▸ **YOUR ASSIGNMENT**
In the entries below, count each line holding the word "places". Answer with the total alone.

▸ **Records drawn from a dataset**

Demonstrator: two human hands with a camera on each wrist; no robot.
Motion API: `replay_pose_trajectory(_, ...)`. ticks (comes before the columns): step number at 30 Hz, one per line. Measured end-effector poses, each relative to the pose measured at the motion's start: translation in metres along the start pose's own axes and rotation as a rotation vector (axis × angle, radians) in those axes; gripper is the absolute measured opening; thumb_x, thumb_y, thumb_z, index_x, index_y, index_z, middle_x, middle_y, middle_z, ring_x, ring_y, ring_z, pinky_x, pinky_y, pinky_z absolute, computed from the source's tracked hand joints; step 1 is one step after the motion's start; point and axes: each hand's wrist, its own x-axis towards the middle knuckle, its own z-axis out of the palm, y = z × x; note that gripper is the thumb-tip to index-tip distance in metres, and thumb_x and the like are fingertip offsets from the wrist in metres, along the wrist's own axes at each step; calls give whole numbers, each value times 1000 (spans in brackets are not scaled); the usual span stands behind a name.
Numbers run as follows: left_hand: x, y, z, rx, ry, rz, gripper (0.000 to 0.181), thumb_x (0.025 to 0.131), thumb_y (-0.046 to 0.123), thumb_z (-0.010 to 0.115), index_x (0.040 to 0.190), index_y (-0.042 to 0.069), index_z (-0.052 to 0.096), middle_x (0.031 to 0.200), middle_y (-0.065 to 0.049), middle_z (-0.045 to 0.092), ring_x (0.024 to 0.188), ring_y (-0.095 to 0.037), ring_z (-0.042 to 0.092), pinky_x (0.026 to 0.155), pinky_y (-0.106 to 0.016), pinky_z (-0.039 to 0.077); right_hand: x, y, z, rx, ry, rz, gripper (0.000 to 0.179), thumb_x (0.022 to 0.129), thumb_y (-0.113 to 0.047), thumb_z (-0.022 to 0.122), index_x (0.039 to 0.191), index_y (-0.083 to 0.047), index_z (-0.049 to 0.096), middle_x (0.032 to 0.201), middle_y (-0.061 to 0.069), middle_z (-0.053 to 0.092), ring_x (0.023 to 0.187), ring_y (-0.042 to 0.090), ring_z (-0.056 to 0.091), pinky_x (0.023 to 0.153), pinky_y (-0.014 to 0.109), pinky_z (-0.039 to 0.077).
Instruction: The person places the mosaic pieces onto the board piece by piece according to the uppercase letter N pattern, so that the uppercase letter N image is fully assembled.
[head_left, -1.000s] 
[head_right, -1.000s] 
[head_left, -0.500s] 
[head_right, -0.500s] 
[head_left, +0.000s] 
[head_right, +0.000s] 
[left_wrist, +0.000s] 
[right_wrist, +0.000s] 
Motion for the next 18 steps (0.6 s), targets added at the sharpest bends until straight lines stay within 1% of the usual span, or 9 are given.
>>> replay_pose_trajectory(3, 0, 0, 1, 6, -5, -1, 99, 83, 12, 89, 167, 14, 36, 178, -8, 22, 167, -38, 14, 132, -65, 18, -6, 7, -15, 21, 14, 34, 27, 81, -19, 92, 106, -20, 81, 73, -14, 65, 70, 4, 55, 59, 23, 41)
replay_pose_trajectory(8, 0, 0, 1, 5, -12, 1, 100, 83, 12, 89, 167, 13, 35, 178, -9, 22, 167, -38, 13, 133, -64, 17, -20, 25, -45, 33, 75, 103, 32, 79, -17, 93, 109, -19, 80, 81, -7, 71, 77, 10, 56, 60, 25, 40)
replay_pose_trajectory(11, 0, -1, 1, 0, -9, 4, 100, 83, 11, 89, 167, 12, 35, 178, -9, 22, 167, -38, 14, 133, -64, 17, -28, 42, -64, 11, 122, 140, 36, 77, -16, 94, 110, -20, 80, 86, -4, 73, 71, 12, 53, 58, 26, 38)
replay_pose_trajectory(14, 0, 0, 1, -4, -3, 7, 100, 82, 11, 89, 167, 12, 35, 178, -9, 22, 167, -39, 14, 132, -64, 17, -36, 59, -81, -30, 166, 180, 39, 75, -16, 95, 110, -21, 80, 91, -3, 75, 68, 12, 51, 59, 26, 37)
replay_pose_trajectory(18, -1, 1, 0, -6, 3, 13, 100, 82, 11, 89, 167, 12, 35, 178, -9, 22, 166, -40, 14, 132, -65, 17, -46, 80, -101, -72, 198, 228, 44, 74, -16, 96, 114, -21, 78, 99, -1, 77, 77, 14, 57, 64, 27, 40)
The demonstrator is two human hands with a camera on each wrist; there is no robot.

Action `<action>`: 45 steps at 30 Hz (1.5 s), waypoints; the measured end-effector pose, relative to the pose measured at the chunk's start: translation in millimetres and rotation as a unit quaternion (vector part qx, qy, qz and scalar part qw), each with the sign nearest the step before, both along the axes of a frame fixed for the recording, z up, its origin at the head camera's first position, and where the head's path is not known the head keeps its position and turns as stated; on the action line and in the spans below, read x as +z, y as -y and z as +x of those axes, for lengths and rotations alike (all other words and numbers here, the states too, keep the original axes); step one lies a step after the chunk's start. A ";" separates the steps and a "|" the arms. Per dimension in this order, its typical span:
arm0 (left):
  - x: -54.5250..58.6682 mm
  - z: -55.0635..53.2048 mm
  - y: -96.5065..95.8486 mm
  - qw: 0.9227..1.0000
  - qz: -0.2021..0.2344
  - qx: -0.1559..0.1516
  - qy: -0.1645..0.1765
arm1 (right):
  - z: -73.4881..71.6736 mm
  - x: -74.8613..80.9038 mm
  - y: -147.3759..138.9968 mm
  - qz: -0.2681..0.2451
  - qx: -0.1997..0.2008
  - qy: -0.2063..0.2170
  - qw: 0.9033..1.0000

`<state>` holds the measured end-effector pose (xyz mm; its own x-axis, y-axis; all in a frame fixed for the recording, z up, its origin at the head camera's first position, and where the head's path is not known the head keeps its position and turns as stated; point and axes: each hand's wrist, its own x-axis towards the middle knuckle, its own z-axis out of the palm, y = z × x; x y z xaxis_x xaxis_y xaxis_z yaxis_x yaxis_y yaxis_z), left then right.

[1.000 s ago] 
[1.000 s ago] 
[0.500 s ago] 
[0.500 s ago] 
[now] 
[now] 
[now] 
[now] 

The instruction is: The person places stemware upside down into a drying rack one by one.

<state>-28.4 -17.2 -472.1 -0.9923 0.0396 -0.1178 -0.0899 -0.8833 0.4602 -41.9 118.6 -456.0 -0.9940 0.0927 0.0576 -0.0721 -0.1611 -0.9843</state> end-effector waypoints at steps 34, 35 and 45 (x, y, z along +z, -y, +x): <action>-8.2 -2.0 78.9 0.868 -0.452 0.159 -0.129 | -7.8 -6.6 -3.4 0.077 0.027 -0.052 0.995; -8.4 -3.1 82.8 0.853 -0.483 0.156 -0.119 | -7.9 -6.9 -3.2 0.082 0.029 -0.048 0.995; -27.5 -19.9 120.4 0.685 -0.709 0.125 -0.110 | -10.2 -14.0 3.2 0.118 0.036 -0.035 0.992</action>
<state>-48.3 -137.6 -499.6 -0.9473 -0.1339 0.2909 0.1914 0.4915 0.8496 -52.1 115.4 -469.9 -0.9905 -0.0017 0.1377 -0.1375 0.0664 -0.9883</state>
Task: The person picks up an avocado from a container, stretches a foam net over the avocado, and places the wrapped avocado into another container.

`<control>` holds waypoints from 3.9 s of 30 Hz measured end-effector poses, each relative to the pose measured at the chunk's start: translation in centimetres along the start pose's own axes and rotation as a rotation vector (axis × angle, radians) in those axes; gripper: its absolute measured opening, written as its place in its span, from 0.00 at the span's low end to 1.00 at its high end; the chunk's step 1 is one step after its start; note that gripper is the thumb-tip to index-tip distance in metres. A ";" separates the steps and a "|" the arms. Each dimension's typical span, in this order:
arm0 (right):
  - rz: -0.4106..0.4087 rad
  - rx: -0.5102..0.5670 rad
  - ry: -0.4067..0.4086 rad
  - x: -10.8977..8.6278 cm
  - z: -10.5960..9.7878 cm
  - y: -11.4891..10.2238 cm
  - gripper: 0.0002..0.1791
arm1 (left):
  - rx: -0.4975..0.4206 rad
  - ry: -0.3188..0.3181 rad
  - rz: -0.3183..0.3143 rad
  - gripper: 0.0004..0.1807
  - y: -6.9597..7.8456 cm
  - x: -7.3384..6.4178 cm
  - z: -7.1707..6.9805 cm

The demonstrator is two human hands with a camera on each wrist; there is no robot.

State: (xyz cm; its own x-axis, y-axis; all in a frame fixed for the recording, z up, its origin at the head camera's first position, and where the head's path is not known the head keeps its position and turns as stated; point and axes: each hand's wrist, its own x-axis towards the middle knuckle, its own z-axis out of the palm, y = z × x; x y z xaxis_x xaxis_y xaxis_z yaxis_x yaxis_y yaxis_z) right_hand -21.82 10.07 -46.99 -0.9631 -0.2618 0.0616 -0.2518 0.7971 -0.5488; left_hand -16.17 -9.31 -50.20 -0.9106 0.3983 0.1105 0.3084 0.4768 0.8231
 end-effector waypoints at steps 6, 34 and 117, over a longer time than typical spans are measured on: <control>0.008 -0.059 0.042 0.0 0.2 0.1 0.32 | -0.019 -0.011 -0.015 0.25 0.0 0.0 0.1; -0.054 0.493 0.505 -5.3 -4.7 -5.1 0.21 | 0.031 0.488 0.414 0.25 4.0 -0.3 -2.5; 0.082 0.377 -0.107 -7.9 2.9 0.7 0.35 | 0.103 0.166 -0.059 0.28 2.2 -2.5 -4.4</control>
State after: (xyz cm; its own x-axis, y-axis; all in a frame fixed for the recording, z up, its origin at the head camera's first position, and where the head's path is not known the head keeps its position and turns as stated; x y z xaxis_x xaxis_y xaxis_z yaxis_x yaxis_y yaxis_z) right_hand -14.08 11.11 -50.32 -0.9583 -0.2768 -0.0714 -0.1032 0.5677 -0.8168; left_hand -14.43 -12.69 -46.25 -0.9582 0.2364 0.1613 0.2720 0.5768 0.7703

▸ **ANSWER FOR THIS EXERCISE**
3